What is required: Reproduce the full listing that appears beneath this instruction exactly.

Exercise data:

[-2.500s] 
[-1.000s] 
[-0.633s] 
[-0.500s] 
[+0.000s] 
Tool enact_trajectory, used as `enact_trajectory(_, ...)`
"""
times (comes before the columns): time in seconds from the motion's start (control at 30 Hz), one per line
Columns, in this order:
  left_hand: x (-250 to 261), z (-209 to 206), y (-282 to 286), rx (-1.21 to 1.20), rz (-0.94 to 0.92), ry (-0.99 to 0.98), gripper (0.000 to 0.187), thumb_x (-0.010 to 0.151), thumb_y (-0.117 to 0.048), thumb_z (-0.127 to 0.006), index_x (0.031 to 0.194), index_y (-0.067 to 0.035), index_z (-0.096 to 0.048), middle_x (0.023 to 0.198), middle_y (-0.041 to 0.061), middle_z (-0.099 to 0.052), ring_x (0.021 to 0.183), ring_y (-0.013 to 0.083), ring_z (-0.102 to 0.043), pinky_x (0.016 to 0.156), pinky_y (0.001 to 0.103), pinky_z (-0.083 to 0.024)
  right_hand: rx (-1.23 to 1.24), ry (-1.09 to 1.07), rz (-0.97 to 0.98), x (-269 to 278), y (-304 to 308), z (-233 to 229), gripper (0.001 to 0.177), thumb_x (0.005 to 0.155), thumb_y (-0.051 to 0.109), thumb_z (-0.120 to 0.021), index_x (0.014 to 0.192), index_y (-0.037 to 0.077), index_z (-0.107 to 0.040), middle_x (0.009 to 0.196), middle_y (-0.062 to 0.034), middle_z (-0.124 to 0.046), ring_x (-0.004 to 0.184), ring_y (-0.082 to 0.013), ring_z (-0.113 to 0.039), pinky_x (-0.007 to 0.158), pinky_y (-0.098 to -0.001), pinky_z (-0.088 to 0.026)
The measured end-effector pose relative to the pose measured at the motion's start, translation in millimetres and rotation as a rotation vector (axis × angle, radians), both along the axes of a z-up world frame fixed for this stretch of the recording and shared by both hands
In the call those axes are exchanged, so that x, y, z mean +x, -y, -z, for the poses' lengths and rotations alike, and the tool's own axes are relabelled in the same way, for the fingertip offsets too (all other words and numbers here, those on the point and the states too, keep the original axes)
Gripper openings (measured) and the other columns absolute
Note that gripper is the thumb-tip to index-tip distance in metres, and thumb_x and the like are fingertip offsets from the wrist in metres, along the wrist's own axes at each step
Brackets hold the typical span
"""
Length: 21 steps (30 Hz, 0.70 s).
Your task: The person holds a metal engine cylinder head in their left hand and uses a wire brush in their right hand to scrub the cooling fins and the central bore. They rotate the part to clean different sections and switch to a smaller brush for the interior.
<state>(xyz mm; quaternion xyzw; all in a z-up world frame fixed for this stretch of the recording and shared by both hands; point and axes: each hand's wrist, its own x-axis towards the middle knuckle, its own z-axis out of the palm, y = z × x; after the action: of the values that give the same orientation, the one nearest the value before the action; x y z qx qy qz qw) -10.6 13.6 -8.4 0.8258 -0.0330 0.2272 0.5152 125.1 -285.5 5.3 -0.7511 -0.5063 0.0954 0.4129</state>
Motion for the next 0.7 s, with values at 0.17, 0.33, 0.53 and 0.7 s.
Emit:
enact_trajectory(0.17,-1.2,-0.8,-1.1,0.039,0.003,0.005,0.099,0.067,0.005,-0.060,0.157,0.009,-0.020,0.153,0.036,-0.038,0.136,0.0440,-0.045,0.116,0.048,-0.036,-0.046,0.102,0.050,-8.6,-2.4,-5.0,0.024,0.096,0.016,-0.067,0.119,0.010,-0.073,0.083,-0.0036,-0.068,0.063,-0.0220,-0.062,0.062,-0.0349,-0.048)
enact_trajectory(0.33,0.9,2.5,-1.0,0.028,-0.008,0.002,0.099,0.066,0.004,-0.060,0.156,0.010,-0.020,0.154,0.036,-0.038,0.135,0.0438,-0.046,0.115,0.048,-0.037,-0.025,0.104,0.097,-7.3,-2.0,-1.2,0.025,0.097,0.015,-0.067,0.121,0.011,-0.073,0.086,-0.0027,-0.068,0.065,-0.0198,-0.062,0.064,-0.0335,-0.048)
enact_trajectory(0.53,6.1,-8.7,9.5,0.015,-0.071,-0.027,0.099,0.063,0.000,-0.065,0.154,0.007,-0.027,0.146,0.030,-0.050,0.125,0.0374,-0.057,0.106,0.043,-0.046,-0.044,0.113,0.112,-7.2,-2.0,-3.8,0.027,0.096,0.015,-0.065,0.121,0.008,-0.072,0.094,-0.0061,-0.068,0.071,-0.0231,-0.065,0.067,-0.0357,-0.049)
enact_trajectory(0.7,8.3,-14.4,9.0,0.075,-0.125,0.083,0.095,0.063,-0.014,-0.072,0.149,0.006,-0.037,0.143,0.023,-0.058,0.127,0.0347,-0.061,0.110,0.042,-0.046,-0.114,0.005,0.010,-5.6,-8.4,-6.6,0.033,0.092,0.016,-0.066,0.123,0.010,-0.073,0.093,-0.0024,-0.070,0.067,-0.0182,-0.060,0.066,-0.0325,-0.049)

Reply:
[-2.500s] 
[-1.000s] 
[-0.633s] 
[-0.500s] 
[+0.000s] 
Tool enact_trajectory, used as `enact_trajectory(_, ...)`
"""
times (comes before the columns): time in seconds from the motion's start (control at 30 Hz), one per line
Columns, in this order:
  left_hand: x (-250 to 261), z (-209 to 206), y (-282 to 286), rx (-1.21 to 1.20), rz (-0.94 to 0.92), ry (-0.99 to 0.98), gripper (0.000 to 0.187), thumb_x (-0.010 to 0.151), thumb_y (-0.117 to 0.048), thumb_z (-0.127 to 0.006), index_x (0.031 to 0.194), index_y (-0.067 to 0.035), index_z (-0.096 to 0.048), middle_x (0.023 to 0.198), middle_y (-0.041 to 0.061), middle_z (-0.099 to 0.052), ring_x (0.021 to 0.183), ring_y (-0.013 to 0.083), ring_z (-0.102 to 0.043), pinky_x (0.016 to 0.156), pinky_y (0.001 to 0.103), pinky_z (-0.083 to 0.024)
  right_hand: rx (-1.23 to 1.24), ry (-1.09 to 1.07), rz (-0.97 to 0.98), x (-269 to 278), y (-304 to 308), z (-233 to 229), gripper (0.001 to 0.177), thumb_x (0.005 to 0.155), thumb_y (-0.051 to 0.109), thumb_z (-0.120 to 0.021), index_x (0.014 to 0.192), index_y (-0.037 to 0.077), index_z (-0.107 to 0.040), middle_x (0.009 to 0.196), middle_y (-0.062 to 0.034), middle_z (-0.124 to 0.046), ring_x (-0.004 to 0.184), ring_y (-0.082 to 0.013), ring_z (-0.113 to 0.039), pinky_x (-0.007 to 0.158), pinky_y (-0.098 to -0.001), pinky_z (-0.088 to 0.026)
The measured end-effector pose relative to the pose measured at the motion's start, translation in millimetres and rotation as a rotation vector (axis × angle, radians), both along the axes of a z-up world frame fixed for this stretch of the recording and shared by both hands
In the call those axes are exchanged, so that x, y, z mean +x, -y, -z, for the poses' lengths and rotations alike, and the tool's own axes are relabelled in the same way, for the fingertip offsets too (all other words and numbers here, those on the point and the states too, keep the original axes)
Gripper openings (measured) and the other columns absolute
Note that gripper is the thumb-tip to index-tip distance in metres, and thumb_x and the like are fingertip offsets from the wrist in metres, along the wrist's own axes at each step
Brackets hold the typical span
"""
Length: 21 steps (30 Hz, 0.70 s).
Your task: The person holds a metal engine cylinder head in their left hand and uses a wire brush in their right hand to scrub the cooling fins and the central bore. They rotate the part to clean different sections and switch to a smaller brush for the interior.
<state>(xyz mm; quaternion xyzw; all in a z-up world frame fixed for this stretch of the recording and shared by both hands; point and axes: each hand's wrist, its own x-axis towards the middle knuckle, its own z-axis out of the palm, y = z × x; after the action: of the values that give the same orientation, the one nearest the value before the action; x y z qx qy qz qw) -10.6 13.6 -8.4 0.8258 -0.0330 0.2272 0.5152 125.1 -285.5 5.3 -0.7511 -0.5063 0.0954 0.4129</state>
Motion for the next 0.7 s, with values at 0.17, 0.33, 0.53 and 0.7 s.
Emit:
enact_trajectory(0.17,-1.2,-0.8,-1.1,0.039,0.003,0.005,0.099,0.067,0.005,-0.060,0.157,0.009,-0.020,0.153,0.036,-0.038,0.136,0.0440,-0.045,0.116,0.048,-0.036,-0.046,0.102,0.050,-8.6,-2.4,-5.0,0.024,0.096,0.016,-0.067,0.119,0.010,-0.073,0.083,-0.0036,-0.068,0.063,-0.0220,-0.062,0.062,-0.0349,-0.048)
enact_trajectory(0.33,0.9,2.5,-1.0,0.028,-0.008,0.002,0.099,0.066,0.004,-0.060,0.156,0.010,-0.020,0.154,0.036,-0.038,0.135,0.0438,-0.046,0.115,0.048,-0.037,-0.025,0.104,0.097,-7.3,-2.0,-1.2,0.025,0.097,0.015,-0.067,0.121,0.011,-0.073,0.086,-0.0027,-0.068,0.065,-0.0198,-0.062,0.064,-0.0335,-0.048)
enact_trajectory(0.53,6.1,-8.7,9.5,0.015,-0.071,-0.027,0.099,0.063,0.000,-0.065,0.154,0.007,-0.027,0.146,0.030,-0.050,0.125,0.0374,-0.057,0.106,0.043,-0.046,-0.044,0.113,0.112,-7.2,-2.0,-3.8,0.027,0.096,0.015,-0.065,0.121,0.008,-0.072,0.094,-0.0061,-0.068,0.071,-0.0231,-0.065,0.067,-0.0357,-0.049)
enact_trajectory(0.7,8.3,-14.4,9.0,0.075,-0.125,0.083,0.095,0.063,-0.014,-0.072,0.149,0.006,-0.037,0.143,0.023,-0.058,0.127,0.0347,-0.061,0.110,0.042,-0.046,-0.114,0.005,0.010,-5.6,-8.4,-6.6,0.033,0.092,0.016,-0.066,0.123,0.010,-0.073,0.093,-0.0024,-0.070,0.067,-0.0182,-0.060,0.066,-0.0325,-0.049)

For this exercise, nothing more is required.